*Dataset excerpt*.

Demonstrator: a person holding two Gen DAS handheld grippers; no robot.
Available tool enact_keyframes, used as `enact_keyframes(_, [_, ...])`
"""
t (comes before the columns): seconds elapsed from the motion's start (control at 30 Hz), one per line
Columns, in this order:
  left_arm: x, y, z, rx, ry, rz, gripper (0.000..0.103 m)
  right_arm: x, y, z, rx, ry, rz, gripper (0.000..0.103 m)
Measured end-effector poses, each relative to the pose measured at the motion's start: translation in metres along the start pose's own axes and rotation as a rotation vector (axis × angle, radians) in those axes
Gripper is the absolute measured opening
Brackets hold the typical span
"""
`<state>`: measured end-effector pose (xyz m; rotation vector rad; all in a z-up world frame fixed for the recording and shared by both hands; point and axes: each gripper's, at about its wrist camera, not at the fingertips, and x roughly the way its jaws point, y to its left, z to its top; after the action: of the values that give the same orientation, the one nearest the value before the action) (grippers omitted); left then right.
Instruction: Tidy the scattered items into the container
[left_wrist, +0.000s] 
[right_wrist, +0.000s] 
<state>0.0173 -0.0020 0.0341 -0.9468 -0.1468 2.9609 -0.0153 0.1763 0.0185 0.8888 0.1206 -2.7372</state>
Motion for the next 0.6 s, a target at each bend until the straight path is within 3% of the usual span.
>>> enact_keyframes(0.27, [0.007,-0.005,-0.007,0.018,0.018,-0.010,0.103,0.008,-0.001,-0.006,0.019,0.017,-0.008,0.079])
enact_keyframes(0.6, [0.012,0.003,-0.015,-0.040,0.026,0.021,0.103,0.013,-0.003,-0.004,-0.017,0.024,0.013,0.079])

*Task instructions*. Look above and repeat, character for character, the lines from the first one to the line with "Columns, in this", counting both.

*Task result*.
Demonstrator: a person holding two Gen DAS handheld grippers; no robot.
Available tool enact_keyframes, used as `enact_keyframes(_, [_, ...])`
"""
t (comes before the columns): seconds elapsed from the motion's start (control at 30 Hz), one per line
Columns, in this order:

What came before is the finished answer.